*** Entries provided ***

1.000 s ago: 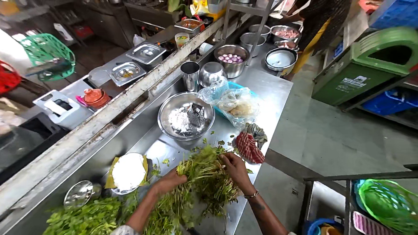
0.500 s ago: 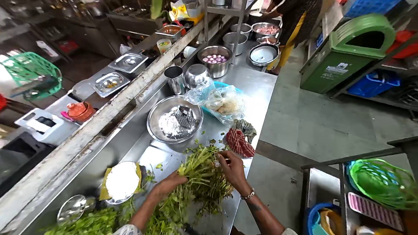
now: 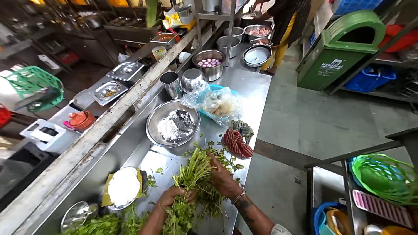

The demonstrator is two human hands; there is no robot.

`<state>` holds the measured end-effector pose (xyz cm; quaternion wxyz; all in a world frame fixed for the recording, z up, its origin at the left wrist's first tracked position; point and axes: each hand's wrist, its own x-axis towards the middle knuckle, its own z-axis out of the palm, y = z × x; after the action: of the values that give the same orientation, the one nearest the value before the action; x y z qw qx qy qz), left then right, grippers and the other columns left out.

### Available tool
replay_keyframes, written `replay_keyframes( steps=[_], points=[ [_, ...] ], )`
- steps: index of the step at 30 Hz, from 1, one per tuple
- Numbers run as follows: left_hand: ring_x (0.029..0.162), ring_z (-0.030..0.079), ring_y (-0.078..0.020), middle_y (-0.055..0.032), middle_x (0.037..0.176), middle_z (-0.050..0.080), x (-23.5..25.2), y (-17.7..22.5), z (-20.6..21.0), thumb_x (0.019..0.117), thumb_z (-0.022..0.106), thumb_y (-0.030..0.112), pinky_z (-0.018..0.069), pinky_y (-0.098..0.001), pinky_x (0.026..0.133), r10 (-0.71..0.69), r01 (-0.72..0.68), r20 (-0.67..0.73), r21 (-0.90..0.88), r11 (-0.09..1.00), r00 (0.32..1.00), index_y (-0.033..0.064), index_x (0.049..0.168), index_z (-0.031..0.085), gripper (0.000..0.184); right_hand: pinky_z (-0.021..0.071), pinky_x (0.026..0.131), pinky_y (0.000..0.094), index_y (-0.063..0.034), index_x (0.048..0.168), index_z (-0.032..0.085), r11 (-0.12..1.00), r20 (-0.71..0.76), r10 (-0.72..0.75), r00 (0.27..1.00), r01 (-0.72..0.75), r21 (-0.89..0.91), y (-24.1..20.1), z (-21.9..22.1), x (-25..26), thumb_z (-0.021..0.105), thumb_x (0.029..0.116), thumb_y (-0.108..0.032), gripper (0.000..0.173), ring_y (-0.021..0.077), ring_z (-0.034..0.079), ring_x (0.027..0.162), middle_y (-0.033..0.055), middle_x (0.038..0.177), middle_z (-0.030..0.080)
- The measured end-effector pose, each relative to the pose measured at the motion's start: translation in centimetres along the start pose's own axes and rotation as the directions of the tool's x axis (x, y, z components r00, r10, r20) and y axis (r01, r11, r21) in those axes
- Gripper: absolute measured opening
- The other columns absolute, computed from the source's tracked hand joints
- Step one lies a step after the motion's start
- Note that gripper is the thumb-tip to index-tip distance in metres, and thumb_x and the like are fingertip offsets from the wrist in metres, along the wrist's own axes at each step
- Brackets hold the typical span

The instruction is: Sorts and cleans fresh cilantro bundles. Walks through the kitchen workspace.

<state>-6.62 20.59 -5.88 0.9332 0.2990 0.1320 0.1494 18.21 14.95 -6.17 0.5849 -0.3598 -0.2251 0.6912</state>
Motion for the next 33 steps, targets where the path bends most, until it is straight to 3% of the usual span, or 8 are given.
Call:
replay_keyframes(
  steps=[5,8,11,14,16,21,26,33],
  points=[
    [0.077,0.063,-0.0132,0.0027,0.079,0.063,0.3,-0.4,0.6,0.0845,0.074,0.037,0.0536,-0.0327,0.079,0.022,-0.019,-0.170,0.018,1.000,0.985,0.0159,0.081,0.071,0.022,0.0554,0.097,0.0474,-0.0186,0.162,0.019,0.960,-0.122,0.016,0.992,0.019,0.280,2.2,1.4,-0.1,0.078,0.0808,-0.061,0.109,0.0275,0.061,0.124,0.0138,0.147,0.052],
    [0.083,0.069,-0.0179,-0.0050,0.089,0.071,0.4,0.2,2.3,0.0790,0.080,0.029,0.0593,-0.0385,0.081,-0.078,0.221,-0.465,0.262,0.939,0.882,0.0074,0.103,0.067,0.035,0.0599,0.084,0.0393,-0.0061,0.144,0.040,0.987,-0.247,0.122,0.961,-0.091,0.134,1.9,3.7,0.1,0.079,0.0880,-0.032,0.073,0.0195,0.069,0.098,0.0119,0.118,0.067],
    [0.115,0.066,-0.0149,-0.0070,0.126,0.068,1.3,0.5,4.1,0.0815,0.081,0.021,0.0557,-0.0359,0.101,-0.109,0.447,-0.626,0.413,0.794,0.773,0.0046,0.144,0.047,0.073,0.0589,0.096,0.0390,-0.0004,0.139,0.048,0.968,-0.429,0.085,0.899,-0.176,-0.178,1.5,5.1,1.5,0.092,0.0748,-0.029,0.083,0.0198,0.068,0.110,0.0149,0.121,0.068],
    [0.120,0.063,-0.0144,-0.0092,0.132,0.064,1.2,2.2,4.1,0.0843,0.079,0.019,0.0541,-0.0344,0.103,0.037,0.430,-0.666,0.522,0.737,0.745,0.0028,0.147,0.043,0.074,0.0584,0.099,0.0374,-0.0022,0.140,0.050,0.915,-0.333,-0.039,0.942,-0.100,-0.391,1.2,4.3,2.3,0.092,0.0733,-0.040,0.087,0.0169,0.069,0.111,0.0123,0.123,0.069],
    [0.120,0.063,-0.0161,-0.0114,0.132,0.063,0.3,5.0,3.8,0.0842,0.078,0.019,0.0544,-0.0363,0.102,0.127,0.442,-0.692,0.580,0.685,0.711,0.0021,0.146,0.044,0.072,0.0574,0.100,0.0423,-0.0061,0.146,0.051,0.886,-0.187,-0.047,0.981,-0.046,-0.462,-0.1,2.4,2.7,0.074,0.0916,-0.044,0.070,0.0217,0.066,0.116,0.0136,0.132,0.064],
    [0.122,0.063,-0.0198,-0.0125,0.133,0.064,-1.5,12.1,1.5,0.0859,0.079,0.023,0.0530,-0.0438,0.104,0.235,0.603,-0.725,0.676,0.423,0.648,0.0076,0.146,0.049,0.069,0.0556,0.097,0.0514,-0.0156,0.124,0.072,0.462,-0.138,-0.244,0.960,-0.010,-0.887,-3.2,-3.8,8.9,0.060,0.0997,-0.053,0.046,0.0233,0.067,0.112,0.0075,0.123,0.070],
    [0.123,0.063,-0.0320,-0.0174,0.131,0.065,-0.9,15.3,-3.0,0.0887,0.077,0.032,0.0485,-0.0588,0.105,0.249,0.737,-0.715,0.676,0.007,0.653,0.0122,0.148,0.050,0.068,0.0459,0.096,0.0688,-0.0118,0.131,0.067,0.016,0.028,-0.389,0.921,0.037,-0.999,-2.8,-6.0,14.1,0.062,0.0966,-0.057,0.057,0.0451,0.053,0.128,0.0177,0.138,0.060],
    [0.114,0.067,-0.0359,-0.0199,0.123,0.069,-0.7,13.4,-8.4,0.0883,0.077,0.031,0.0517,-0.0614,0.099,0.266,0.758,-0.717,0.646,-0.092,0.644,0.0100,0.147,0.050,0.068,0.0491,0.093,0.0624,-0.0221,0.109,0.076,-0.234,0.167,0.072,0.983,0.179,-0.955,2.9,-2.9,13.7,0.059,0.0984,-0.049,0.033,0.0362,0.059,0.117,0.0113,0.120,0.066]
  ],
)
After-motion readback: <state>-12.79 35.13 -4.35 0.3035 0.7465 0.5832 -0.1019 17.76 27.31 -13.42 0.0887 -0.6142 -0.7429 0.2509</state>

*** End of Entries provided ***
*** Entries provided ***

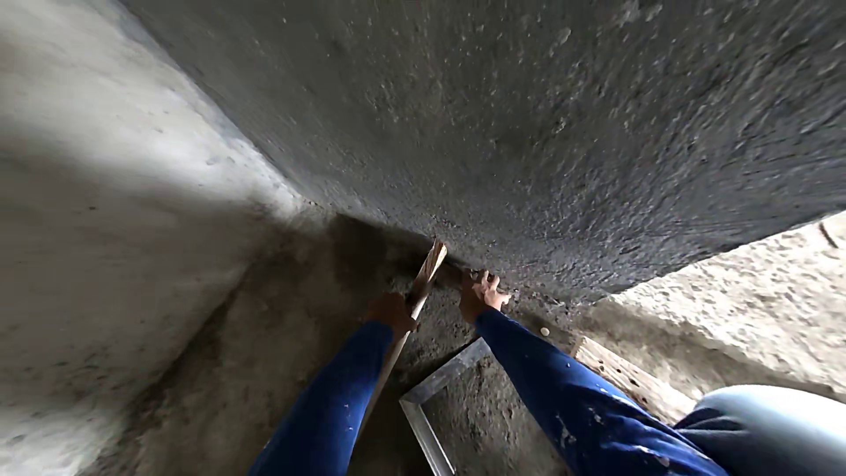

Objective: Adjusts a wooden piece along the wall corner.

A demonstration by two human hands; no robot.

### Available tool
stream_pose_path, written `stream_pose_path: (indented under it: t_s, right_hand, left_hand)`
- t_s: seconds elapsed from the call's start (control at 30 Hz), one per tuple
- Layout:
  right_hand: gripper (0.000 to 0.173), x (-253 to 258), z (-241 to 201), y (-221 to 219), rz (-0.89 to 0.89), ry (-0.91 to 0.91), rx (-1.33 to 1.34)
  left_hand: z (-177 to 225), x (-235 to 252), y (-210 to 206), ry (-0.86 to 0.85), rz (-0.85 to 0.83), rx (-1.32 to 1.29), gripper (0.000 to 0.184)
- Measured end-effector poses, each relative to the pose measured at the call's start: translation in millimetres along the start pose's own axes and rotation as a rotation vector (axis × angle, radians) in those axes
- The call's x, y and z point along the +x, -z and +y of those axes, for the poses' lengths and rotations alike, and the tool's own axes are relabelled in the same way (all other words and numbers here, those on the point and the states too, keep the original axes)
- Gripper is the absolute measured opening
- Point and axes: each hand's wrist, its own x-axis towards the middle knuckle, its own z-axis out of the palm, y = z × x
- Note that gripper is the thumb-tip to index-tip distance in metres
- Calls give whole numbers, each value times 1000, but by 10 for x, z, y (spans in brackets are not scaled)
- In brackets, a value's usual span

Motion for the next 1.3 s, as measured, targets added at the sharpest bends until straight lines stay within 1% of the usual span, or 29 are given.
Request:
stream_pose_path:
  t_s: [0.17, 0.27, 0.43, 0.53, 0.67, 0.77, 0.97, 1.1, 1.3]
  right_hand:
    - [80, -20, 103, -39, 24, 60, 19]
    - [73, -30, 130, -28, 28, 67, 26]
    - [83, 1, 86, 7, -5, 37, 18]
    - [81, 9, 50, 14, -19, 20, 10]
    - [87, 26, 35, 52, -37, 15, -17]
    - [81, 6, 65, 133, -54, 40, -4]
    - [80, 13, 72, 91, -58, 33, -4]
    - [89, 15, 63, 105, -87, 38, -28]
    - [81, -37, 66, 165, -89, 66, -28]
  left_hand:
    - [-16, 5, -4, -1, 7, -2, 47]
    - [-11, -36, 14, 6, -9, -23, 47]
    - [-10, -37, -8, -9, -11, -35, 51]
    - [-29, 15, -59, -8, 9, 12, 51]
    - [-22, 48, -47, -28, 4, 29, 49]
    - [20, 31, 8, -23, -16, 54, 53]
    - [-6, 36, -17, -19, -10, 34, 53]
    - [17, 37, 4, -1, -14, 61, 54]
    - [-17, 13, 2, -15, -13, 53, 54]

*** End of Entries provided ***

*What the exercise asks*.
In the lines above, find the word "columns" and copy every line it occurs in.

*Exercise output*.
`<state>` holds the measured end-effector pose (xyz cm; quaternion wxyz; all in a world frame fixed for the recording, z up, its origin at the left wrist's first tracked position; point and axes: each hand's wrist, its own x-axis towards the middle knuckle, its own z-axis out of the palm, y = z × x; after the action: of the values that give the same orientation, the one nearest the value before the action; x y z qw qx qy qz), left then right, grippers and the other columns left out.
- The other columns absolute, computed from the source's tracked hand joints

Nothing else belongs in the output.